» ASSIGNED TASK
With the material below, print exactly the lines between the line holding "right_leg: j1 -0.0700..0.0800" and the line holding "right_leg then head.", inclusive. Add nothing else.

═════ RECORDS FOR THIS TASK

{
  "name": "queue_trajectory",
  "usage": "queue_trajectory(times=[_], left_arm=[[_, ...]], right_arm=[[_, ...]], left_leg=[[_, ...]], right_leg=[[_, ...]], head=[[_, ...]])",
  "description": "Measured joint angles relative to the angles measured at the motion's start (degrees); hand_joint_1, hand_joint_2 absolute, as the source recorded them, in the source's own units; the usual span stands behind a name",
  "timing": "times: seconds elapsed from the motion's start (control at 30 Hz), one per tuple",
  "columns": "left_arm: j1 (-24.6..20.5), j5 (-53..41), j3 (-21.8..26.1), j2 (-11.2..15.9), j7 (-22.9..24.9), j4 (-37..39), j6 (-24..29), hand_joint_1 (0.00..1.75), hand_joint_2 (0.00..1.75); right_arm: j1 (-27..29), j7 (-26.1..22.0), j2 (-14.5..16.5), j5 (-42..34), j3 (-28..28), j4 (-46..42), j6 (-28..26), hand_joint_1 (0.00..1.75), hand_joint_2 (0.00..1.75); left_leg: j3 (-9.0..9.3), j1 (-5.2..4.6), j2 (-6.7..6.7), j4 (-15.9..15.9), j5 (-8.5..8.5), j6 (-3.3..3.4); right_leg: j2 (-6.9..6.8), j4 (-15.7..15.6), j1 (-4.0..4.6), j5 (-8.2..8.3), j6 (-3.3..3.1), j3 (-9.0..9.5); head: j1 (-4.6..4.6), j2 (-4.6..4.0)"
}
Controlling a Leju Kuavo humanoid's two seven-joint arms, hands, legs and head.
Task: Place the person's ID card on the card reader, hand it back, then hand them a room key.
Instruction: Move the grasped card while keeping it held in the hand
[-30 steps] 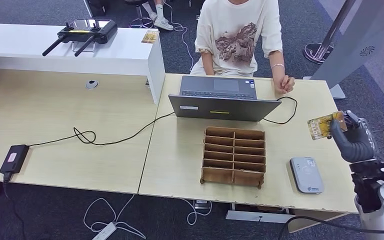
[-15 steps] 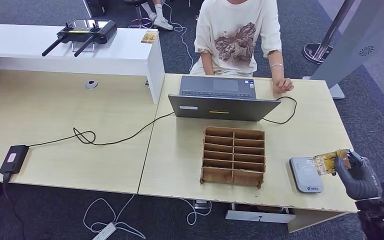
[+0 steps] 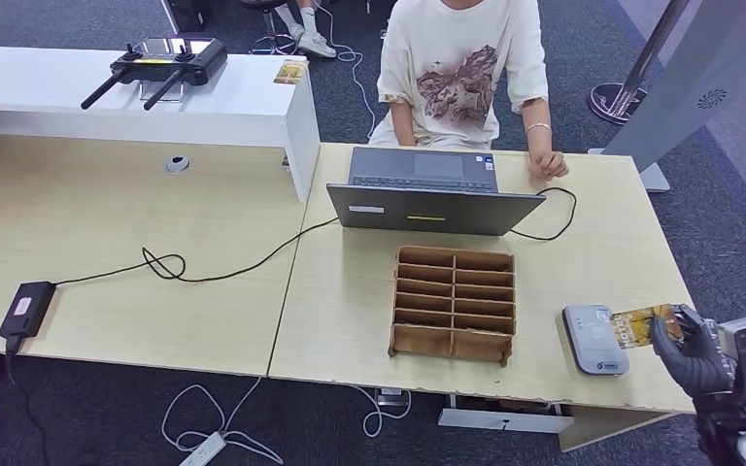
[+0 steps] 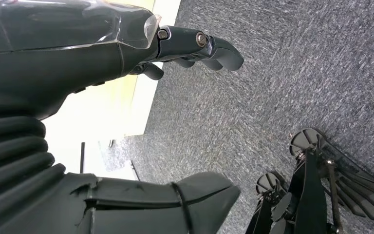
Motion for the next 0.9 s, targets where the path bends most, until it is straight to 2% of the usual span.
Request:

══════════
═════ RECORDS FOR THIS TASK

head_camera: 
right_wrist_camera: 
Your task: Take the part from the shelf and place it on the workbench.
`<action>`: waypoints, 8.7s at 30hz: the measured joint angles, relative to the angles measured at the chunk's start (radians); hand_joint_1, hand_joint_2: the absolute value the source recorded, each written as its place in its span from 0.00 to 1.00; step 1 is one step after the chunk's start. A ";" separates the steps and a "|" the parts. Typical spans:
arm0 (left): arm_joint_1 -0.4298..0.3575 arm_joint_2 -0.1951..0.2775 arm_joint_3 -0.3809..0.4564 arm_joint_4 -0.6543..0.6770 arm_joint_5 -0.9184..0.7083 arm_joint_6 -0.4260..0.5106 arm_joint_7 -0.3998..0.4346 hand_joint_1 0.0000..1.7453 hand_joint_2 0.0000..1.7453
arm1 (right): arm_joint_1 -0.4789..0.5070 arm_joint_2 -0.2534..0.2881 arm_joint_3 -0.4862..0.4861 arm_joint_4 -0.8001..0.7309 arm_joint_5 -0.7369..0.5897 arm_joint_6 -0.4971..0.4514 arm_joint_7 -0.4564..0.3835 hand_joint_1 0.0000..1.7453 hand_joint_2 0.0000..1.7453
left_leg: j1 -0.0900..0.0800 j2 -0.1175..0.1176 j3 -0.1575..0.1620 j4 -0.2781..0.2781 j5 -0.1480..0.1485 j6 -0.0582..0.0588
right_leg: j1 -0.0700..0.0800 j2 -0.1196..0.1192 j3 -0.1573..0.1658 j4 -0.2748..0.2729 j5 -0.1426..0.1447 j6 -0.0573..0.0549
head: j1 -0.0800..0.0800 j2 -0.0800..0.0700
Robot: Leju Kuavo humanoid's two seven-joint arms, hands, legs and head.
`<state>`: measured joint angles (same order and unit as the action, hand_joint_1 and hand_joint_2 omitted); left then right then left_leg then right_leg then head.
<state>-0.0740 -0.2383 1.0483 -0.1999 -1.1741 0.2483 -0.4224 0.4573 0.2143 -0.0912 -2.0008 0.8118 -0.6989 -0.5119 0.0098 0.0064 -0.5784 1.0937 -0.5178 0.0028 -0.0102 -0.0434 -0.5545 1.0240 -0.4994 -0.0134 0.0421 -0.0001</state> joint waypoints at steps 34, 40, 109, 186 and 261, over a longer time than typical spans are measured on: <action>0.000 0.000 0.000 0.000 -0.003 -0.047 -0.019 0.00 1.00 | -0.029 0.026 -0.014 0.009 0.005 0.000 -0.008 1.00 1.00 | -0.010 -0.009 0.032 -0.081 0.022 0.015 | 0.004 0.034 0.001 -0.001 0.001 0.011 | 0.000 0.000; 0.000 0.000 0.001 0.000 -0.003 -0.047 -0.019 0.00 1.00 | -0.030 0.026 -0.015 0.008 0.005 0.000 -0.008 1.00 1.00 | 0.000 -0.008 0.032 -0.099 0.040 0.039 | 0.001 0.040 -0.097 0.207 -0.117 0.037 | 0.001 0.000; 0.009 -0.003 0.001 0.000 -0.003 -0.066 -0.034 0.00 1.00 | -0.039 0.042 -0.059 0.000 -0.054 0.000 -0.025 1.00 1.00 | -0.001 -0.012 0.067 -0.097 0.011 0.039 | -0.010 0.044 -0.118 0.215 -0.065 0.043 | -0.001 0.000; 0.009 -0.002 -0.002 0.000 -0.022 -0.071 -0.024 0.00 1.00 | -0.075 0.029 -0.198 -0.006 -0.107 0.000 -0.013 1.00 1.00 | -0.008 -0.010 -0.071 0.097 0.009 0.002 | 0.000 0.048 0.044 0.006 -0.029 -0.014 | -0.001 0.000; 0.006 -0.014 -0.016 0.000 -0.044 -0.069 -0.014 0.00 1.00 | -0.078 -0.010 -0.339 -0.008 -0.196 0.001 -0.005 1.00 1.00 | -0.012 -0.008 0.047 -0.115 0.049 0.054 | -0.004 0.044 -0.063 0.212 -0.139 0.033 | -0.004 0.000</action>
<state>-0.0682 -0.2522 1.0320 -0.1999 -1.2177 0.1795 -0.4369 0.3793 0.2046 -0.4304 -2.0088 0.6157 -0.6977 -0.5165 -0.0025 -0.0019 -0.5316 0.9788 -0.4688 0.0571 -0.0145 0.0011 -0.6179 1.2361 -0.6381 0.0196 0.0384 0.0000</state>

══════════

» THE COMPLETED TASK
right_leg: j1 -0.0700..0.0800 j2 -0.1196..0.1192 j3 -0.1573..0.1658 j4 -0.2748..0.2729 j5 -0.1426..0.1447 j6 -0.0573..0.0549
head: j1 -0.0800..0.0800 j2 -0.0800..0.0700
Robot: Leju Kuavo humanoid's two seven-joint arms, hands, legs and head.
`<state>`: measured joint angles (same order and unit as the action, hand_joint_1 and hand_joint_2 omitted); left then right then left_leg then right_leg then head.

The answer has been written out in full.